Да, так о счастье. Оно началось в тот день, когда они с морячком-коротышкой ждали в вестибюле госпиталя, откуда Скулов столько дней передавал передачи и записки. Ждать ответов всегда приходилось долго: то ли нянечки не спешили, то ли сама Аня. Она писала очень мало – одну-две строчки, всегда на «вы» и всегда так, будто и не знает, кто такой Скулов, почему он ей носит передачи и должна ли она принимать их и отвечать ему. Об этом он сбивчиво – волновался тогда так, как ни в одном бою не волновался! – рассказывал морячку-севастопольцу… господи, как же все-таки звали-то его?.. когда открылась дверь и вышла госпитальная нянечка с девочкой-подростком в платочке и больничном бумазеевом халате. Он мельком глянул: нянечка была незнакомой, девочка – тем более, и продолжал говорить…
– Кто тут за Ефремовой? – громко спросила нянечка, оглядываясь. – Говорили, будто муж встречает.
– Ты?.. – Он обогнал инвалида на каталке, держал Аню за маленькие, худые-худые руки и громко кричал: – Это ты? Ты?..
Аня смотрела в упор огромными глазами, из которых безостановочно текли слезы, и робко, но настойчиво тянула свои руки из его лапищ. А он не отпускал, зачем-то все время встряхивал их и твердил:
– Да, да, это я за Ефремовой, я, Скулов Антон Филимонович, муж, значит…
Он вел Аню через город, а вот ехал ли за ними морячок на своей тележке, не мог вспомнить, как ни пытался. Помнил отчетливо, до цветочков помнил многократно стиранный госпитальный халат, который был Ане так велик, что она почти дважды в него заворачивалась, и полы сходились на спине. Помнил белую косыночку на стриженой голове и маленький узелок с жалкими пожитками, который Аня всю дорогу бережно прижимала к животу двумя руками. Помнил, как высыпали во двор несуразного того дома женщины, как целовали они Аню, как кричали и плакали, потому что не было в том дворе семьи, у которой война не выбила или не искалечила саму надежду ее, смысл, ради чего она создавалась, символ любви и жизни – ее детей. А Аня стояла как закаменевшая, ничего не понимая и пугаясь, и он постарался увести ее поскорее в комнату, где торжественно ждала Родиониха, но и там – со стуком и без стука – то и дело распахивалась дверь, и темные, в сорок лет состарившиеся женщины несли израненной девчонке все, чем богаты были: платьишки, оставшиеся от уже выросших или уже погибших дочерей, старые туфли, кофты, платки, теплые рейтузы, чудом не проеденные шелковые комбинации, которые сберегали для так и не вернувшихся мужей. Дареное складывалось на кровать, все целовали Аню, уважительно жали руку Скулову и тотчас же уходили, чтоб не мешать чужому счастью, чтоб не бросить ненароком тень своего черного горя на этих двух уцелевших. Ах, люди, люди, как же вы радовались нашей радости…
Остановился Скулов.
– Чего встал? – строго спросил конвоир. – Давай вперед, не положено тебе останавливаться.
Слезами, как пленкой, глаза застлало, поэтому он и остановился: руки за спиной, не утрешься.

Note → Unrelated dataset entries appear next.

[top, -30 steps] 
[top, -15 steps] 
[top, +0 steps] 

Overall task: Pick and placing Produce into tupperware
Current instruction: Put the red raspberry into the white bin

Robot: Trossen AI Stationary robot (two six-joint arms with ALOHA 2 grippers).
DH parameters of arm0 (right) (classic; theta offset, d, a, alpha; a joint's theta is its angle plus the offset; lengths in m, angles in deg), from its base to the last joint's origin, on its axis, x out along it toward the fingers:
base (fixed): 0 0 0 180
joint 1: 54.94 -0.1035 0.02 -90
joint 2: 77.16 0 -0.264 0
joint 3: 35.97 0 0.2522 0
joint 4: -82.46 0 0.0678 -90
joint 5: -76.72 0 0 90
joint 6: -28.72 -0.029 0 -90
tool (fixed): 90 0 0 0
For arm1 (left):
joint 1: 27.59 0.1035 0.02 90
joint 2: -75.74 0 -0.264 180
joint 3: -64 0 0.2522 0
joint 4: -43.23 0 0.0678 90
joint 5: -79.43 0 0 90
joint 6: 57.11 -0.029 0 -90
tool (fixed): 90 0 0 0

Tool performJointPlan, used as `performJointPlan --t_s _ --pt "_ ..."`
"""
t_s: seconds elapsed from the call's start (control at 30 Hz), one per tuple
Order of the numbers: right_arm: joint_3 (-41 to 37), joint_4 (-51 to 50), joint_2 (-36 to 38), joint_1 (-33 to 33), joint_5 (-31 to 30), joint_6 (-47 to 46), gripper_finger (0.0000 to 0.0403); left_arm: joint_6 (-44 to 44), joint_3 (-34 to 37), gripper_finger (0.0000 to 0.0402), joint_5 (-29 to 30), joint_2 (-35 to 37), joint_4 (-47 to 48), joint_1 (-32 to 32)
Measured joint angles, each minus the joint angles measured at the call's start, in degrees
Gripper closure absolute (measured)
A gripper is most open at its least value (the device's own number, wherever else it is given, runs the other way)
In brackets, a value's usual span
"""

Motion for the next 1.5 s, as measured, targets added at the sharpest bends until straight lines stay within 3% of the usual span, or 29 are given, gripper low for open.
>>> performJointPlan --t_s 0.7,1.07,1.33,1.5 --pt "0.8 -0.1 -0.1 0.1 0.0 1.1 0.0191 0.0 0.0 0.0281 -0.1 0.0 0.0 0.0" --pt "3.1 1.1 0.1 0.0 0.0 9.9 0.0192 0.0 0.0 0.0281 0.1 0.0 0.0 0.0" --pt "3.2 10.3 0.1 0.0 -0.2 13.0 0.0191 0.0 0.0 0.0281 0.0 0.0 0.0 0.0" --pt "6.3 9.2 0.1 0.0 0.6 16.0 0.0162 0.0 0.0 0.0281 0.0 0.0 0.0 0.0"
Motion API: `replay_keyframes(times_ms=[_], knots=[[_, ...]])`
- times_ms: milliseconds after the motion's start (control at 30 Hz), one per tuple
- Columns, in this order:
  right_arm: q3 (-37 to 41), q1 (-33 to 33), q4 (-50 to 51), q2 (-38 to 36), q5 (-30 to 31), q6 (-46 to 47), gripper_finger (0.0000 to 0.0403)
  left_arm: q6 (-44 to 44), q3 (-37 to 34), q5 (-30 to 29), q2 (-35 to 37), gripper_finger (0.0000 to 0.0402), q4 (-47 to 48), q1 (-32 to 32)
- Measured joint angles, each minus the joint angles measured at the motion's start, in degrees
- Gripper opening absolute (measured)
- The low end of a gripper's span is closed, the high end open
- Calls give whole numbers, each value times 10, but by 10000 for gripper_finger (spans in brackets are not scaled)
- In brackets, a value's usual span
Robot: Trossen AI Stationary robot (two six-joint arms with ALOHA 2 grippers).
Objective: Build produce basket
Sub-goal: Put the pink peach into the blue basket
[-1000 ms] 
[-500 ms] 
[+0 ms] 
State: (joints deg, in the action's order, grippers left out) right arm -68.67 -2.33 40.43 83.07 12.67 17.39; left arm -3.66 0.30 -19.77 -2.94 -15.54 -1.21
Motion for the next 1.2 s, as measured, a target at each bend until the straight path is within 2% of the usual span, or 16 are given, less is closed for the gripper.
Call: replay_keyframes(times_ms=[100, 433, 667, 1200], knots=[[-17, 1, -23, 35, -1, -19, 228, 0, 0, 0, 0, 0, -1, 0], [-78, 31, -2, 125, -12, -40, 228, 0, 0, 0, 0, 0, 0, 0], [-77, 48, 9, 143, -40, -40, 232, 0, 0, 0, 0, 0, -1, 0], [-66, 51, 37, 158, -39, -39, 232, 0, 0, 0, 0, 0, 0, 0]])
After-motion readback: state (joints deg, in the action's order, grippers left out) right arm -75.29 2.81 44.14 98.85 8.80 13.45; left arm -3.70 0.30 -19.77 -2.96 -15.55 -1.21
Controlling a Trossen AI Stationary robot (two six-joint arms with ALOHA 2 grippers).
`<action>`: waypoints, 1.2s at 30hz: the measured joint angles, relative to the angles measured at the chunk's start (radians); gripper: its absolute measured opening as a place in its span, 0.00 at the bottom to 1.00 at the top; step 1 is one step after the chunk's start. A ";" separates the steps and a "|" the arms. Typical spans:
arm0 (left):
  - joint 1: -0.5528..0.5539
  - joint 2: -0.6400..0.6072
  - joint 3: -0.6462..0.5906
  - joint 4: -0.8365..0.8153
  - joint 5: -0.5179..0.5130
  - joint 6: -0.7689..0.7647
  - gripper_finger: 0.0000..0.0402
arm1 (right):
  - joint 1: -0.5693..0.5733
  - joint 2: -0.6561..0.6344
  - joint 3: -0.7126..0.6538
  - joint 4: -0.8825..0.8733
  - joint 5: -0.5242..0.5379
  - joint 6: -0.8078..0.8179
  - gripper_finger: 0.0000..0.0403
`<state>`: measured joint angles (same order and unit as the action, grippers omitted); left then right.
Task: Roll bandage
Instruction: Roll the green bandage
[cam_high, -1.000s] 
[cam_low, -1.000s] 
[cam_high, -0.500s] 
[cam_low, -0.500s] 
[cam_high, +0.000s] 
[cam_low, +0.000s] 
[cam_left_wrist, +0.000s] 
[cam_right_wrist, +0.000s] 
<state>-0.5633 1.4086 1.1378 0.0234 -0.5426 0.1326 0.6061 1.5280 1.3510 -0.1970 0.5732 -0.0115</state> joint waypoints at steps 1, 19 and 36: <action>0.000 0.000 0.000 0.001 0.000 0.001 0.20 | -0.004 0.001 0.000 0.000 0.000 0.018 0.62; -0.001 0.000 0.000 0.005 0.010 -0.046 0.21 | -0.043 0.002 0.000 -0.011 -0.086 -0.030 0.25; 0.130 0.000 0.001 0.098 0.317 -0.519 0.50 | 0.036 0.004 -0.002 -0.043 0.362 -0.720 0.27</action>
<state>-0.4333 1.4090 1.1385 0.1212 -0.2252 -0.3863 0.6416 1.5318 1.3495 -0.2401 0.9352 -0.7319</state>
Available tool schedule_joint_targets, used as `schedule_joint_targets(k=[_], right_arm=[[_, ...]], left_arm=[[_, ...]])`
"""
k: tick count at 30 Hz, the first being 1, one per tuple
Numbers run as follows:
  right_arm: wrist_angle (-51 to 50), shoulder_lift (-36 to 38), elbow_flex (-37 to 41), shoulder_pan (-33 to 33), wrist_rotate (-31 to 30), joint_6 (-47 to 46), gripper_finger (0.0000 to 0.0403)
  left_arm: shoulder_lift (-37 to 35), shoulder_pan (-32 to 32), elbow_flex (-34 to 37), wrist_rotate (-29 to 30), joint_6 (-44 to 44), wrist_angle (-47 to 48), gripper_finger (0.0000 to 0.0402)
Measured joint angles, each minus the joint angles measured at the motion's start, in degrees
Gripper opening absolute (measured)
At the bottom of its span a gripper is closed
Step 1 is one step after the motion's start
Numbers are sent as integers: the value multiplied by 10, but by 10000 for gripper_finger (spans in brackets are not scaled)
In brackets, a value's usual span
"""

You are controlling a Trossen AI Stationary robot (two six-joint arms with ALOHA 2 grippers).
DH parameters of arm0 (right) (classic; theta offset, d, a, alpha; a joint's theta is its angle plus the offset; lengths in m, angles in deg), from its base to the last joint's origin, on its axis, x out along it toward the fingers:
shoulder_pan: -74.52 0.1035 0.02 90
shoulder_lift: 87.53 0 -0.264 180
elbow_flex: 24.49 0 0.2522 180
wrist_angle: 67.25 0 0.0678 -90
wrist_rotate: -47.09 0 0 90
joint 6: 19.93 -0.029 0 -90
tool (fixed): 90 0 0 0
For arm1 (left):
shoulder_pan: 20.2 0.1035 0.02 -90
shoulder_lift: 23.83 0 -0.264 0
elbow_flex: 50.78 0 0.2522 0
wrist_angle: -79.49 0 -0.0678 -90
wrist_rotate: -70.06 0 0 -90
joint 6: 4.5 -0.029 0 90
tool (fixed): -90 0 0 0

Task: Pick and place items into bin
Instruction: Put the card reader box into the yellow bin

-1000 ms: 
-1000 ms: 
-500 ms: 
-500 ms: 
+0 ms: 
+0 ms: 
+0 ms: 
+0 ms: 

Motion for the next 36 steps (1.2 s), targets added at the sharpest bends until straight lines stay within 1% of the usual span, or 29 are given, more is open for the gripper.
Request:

Но сержанту объяснять ничего не хотелось, и, кое-как проморгавшись, Скулов снова побрел по гулким лестницам, с трудом различая ступени. Шел медленно, надеясь, что слезы просохнут и что войдет он к адвокату без всяких следов слабости, хотя и не слабость это вовсе была, а, наоборот, сила, единственная сила, лично ему принадлежащая, и какое им всем дело, что выражается она в слезах. Так он думал, пока не остановился перед дверью камеры, где обычно допросы снимали; глаза к этому времени просохли и проморгались, он вошел и… Вот не думал, что способен еще чему-то удивляться, такое повидав, такое совершив и столько отсидев: адвокат показался знакомым. Если уж честно, Скулов вообще не хотел, чтоб его кто-то защищал, но воспринимал это как должное: положено по закону, и все, и…
– …Я буду осуществлять вашу защиту.
К тому времени конвойный ушел, адвокат представился, Скулов на стул сел, в пол влитый на веки вечные, и даже чуть покачался, но в меру, себя контролируя. Адвокат что-то говорил, но до Скулова ничего не доходило, кроме последней фразы насчет защиты. Тут он как бы очнулся, вынырнул, что ли, и впервые внимательно разглядел своего защитника.